What you have to do:
Retype the records below exactly as they stand, but with no images.

Input data:
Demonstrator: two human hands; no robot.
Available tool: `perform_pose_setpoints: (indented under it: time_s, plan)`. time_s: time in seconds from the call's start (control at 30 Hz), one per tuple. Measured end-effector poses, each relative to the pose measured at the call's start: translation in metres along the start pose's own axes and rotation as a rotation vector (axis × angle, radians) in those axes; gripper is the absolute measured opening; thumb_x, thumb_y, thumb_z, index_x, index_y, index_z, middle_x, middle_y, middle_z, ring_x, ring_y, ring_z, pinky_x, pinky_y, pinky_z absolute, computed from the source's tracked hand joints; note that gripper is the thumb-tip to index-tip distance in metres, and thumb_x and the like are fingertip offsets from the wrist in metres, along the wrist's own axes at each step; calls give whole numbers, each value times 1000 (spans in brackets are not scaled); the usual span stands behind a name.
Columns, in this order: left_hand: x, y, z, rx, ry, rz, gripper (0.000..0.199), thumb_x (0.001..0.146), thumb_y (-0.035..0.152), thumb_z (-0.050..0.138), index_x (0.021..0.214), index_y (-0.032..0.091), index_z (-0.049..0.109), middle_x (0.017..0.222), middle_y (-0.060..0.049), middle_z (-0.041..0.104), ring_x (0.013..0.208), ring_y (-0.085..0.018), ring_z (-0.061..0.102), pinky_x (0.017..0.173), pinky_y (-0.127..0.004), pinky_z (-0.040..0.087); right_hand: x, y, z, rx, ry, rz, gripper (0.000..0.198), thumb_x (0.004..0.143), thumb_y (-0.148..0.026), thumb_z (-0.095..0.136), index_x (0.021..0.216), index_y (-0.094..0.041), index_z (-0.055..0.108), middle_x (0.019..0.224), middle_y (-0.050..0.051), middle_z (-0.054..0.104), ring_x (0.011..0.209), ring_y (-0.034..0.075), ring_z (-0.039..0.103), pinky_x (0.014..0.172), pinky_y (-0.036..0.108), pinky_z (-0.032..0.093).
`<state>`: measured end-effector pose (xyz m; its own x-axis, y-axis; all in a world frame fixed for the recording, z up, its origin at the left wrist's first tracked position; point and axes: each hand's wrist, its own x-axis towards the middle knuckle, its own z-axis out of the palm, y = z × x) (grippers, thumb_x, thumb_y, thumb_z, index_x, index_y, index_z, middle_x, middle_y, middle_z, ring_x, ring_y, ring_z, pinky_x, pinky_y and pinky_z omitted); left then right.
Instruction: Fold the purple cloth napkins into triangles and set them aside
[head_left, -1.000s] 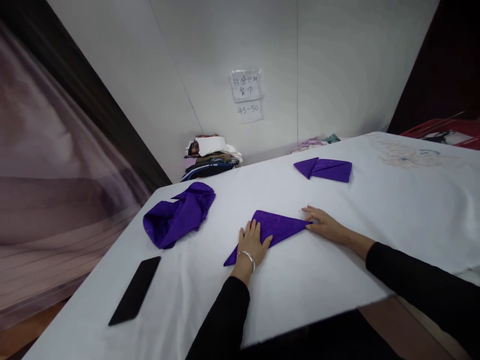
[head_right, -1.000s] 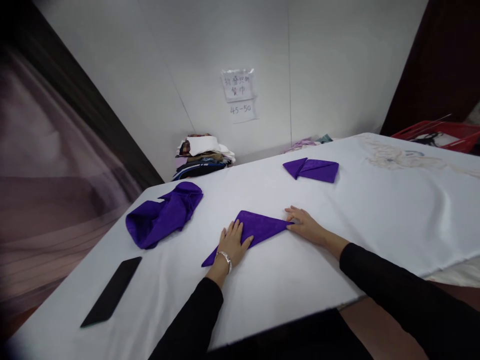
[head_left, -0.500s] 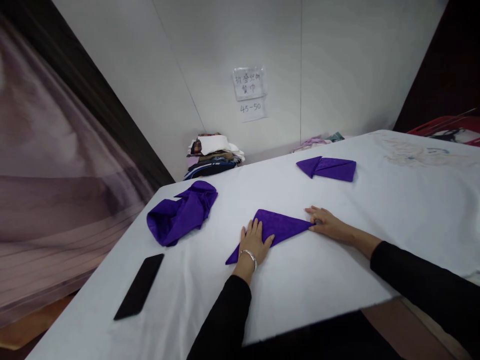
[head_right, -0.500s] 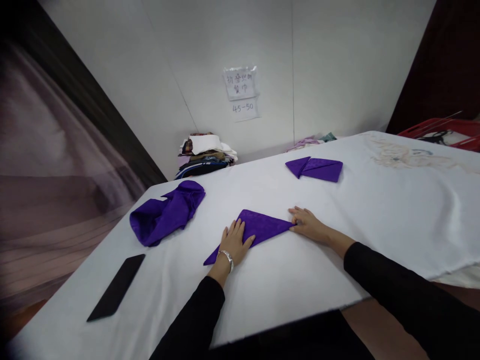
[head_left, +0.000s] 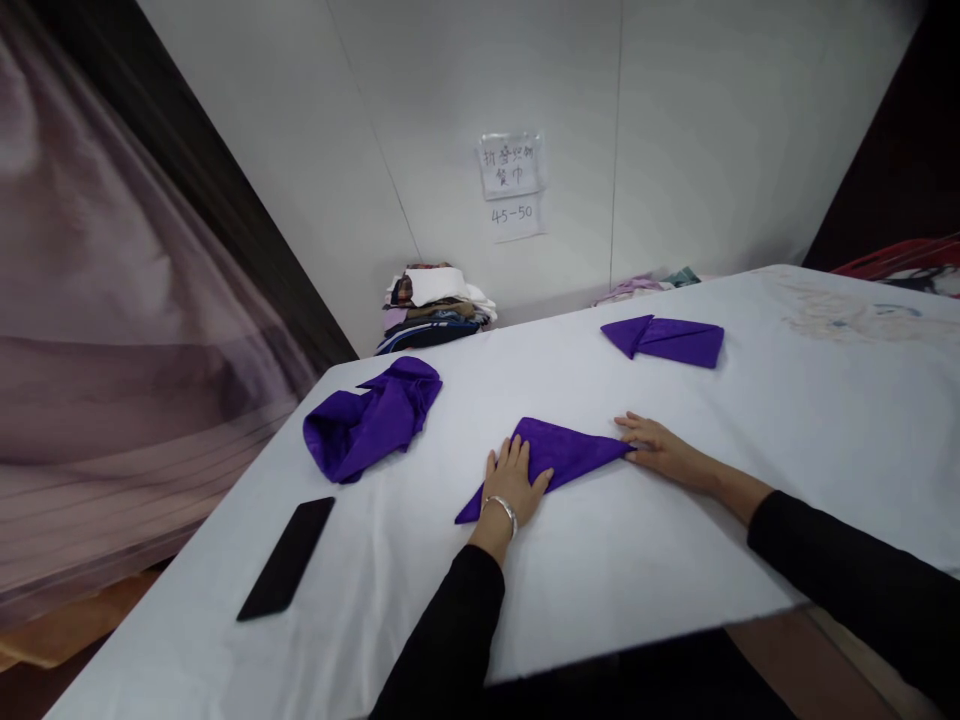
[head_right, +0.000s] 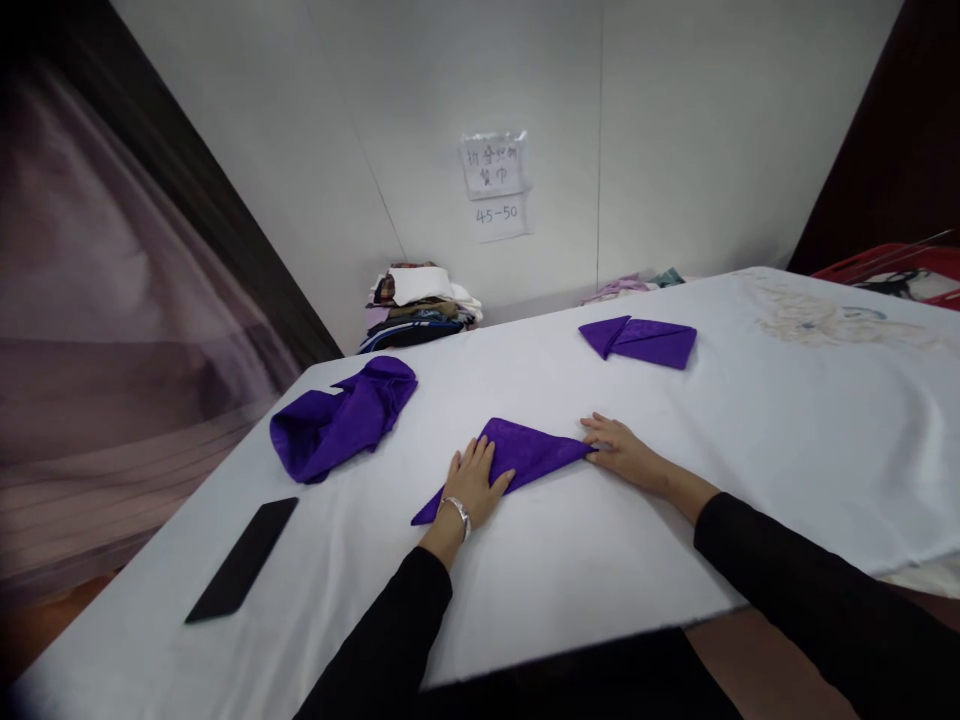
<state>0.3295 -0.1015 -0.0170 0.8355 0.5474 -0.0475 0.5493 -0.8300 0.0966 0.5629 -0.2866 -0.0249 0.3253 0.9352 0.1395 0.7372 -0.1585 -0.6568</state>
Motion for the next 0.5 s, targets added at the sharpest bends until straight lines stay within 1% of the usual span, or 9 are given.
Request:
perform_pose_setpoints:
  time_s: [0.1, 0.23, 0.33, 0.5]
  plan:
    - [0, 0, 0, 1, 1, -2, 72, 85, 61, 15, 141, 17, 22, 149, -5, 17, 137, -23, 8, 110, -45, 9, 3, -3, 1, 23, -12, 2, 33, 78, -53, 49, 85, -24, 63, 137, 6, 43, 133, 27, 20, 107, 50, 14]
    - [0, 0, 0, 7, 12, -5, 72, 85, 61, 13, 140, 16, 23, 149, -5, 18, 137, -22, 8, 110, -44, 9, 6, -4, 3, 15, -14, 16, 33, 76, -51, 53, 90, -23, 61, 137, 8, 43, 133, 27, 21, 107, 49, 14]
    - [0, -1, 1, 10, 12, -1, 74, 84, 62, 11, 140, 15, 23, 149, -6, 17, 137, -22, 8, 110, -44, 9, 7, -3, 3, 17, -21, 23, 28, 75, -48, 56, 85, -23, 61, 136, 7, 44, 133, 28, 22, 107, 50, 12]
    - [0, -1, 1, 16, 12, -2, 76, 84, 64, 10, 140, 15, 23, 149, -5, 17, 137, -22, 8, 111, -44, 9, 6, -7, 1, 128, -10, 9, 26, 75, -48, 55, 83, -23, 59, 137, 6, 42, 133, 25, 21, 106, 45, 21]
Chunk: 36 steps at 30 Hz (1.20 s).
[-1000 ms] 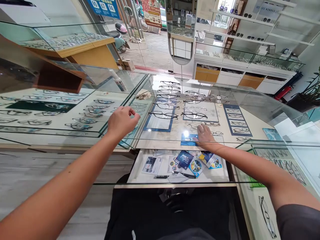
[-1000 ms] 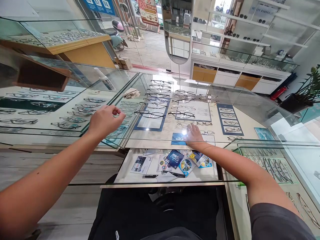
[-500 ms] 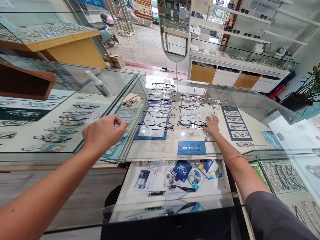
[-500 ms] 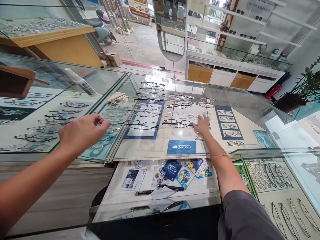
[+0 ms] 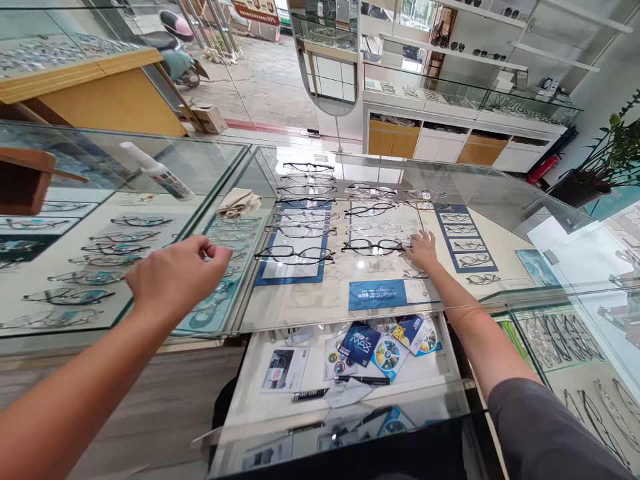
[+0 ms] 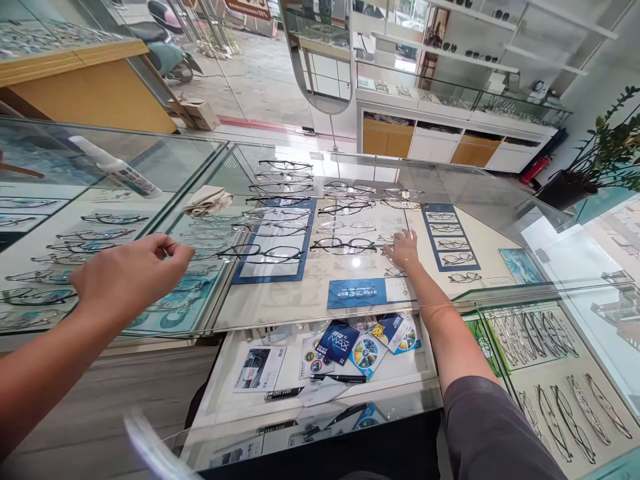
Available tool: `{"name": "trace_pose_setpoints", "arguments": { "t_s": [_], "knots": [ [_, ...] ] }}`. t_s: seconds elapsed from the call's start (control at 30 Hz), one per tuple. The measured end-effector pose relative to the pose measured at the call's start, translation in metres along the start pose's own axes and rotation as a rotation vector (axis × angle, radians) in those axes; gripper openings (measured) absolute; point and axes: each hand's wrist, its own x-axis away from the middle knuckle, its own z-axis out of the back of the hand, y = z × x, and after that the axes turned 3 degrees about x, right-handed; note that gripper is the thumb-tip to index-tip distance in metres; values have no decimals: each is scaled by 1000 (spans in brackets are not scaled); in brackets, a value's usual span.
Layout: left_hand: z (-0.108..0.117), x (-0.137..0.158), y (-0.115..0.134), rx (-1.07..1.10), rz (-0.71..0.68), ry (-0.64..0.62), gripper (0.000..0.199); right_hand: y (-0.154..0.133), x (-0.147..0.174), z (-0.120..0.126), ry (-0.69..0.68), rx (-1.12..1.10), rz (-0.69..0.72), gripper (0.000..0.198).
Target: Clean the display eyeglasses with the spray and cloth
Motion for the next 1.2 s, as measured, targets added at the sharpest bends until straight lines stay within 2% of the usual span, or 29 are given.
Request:
{"name": "trace_pose_setpoints", "arguments": {
  "t_s": [0.1, 0.23, 0.4, 0.5, 0.57, 0.67, 0.73, 0.77, 0.8, 0.87, 0.93, 0.97, 1.07, 1.2],
  "knots": [
    [1, 0, 2, -4, -3, -8, 26, -3, 5, 13, 27, 9, 17, 52],
    [1, 0, 4, -9, -21, -7, 26, -30, 18, 38, 13, 25, 185, 47],
    [0, -1, 5, 3, -49, 16, 29, -108, 51, 57, -154, -18, 488, 30],
    [-2, -3, 5, 13, -63, 37, 29, -158, 89, 63, -272, -35, 634, 24],
    [-4, -6, 4, 34, -72, 43, 29, -183, 121, 72, -374, -31, 696, 13],
    [-6, -7, 3, 69, -82, 35, 31, -198, 166, 106, -545, 51, 847, 13],
    [-7, -7, 3, 79, -83, 30, 30, -191, 179, 142, -541, -14, 1043, 20],
    [-6, -6, 3, 83, -87, 28, 30, -182, 177, 163, -508, -94, 1094, 24],
    [-6, -5, 4, 87, -88, 28, 30, -171, 170, 182, -430, -171, 1073, 29],
    [-5, -3, 6, 97, -88, 36, 30, -144, 140, 213, -146, -236, 889, 24],
    [-4, -1, 8, 102, -73, 48, 28, -118, 101, 228, 70, -124, 707, 13],
    [-4, -1, 9, 102, -60, 53, 27, -106, 82, 229, 107, -55, 644, 12],
    [-5, -2, 13, 103, -34, 56, 24, -87, 41, 219, 38, 82, 521, 21],
    [-8, -5, 13, 130, -40, 63, 24, -88, 29, 206, -53, 102, 463, 17]
  ]
}}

Exercise solution:
Demonstrator: two human hands; no robot.
Available tool: `perform_pose_setpoints: (indented under it: time_s, plan)`. time_s: time in seconds from the call's start (control at 30 Hz), one per tuple. Measured end-effector poses, each relative to the pose measured at the call's start: translation in metres along the start pose's own axes and rotation as a rotation vector (axis × angle, radians) in those axes; gripper is the absolute measured opening; thumb_x, thumb_y, thumb_z, index_x, index_y, index_z, middle_x, middle_y, middle_z, ring_x, ring_y, ring_z, pinky_x, pinky_y, pinky_z absolute, computed from the source's tracked hand joints; note that gripper is the thumb-tip to index-tip distance in metres, and thumb_x and the like are fingertip offsets from the wrist in metres, along the wrist's own axes at each step; calls give whole numbers, each value times 1000 (spans in brackets are not scaled); the usual span stands behind a name.
Columns, in this order: left_hand: x, y, z, rx, ry, rz, gripper (0.000..0.199), thumb_x (0.001..0.146), thumb_y (-0.035..0.152), thumb_z (-0.050..0.138), index_x (0.021..0.214), index_y (-0.032..0.091), index_z (-0.049..0.109), middle_x (0.017..0.222), middle_y (-0.060..0.049), middle_z (-0.041..0.104), ring_x (0.013..0.208), ring_y (-0.085..0.018), ring_z (-0.061..0.102), pinky_x (0.017..0.173), pinky_y (-0.127..0.004), pinky_z (-0.040..0.087); right_hand: x, y, z, rx, ry, rz, gripper (0.000..0.198), thumb_x (0.004..0.143), thumb_y (-0.148..0.026), thumb_z (-0.095..0.136), index_x (0.021..0.216), index_y (-0.094..0.041), index_z (-0.055..0.108), middle_x (0.019..0.224), middle_y (-0.050..0.051), middle_z (-0.054..0.104), ring_x (0.011..0.209), ring_y (-0.034..0.075), ring_z (-0.039..0.103), pinky_x (0.014..0.172), pinky_y (-0.036..0.108), pinky_z (-0.032..0.093).
`<state>`: measured end-effector pose (xyz m; its own x-axis, y-axis; all in a world frame fixed for the recording, z up, its origin at the left wrist's first tracked position; point and axes: each hand's wrist, its own x-axis towards the middle knuckle, its own z-axis out of the palm, y = z × x) (grippers, thumb_x, thumb_y, thumb_z, index_x, index_y, index_z, middle_x, middle_y, middle_z, ring_x, ring_y, ring_z, pinky_x, pinky_y and pinky_z omitted); left then right.
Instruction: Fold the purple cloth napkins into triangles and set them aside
[head_left, -1.000s] 
[head_right, -1.000s] 
[head_left, -0.500s] 
[head_right, -0.500s] 
[head_left, +0.000s] 
[head_right, +0.000s] 
<state>0.3295 -0.1015 -0.0170 0.8355 0.5474 -0.0475 0.5493 -0.8300 0.0966 0.5629 -0.2866 -0.0249 0.3253 0.9352 0.1395 0.7372 -0.1585 -0.6568</state>
Motion for the next 0.5 s, targets added at the sharpest bends until straight lines stay within 1% of the usual span, or 9 are given.
Request:
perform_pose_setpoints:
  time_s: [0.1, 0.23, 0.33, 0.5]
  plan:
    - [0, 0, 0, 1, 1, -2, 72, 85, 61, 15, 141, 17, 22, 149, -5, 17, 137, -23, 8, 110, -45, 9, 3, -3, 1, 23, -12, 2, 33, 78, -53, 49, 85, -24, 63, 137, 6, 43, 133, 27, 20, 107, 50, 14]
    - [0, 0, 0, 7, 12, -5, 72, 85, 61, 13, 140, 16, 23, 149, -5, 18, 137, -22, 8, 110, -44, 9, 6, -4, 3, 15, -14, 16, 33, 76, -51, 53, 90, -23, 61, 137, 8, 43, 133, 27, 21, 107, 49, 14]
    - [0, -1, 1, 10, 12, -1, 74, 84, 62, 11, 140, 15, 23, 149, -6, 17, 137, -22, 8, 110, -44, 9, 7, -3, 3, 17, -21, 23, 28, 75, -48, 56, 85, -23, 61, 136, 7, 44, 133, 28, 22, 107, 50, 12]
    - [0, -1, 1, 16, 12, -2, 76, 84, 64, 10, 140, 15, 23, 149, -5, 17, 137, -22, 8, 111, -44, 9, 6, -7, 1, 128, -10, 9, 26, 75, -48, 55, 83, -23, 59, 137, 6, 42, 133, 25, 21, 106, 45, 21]
Chunk: 36 steps at 30 Hz (1.20 s).
[-1000 ms] 
[-1000 ms] 
[-500 ms] 
[-500 ms] 
[+0 ms] 
[+0 ms] 
Available tool: `{"name": "trace_pose_setpoints", "arguments": { "t_s": [_], "knots": [ [_, ...] ] }}`. t_s: seconds elapsed from the call's start (control at 30 Hz), one per tuple. The measured end-effector pose relative to the pose measured at the call's start, translation in metres along the start pose's own axes and rotation as a rotation vector (axis × angle, radians) in those axes; gripper openings (measured) absolute; point and axes: each hand's wrist, its own x-axis away from the middle knuckle, its own z-axis out of the back of the hand, y = z × x, and after that the axes turned 3 degrees about x, right-handed; note that gripper is the thumb-tip to index-tip distance in metres; values have no decimals: each is scaled by 1000 (spans in brackets are not scaled); in brackets, a value's usual span.
Layout: left_hand: z (-0.108..0.117), x (-0.137..0.158), y (-0.115..0.134), rx (-1.07..1.10), rz (-0.71..0.68), ry (-0.64..0.62), gripper (0.000..0.199); right_hand: y (-0.154..0.133), x (-0.147..0.174), z (-0.120..0.126), ry (-0.69..0.68), rx (-1.12..1.10), rz (-0.69..0.72), gripper (0.000..0.198).
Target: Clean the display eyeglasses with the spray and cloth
Motion for the next 1.2 s, as measured, targets added at the sharpest bends until straight lines stay within 2% of the usual span, or 29 are given.
Request:
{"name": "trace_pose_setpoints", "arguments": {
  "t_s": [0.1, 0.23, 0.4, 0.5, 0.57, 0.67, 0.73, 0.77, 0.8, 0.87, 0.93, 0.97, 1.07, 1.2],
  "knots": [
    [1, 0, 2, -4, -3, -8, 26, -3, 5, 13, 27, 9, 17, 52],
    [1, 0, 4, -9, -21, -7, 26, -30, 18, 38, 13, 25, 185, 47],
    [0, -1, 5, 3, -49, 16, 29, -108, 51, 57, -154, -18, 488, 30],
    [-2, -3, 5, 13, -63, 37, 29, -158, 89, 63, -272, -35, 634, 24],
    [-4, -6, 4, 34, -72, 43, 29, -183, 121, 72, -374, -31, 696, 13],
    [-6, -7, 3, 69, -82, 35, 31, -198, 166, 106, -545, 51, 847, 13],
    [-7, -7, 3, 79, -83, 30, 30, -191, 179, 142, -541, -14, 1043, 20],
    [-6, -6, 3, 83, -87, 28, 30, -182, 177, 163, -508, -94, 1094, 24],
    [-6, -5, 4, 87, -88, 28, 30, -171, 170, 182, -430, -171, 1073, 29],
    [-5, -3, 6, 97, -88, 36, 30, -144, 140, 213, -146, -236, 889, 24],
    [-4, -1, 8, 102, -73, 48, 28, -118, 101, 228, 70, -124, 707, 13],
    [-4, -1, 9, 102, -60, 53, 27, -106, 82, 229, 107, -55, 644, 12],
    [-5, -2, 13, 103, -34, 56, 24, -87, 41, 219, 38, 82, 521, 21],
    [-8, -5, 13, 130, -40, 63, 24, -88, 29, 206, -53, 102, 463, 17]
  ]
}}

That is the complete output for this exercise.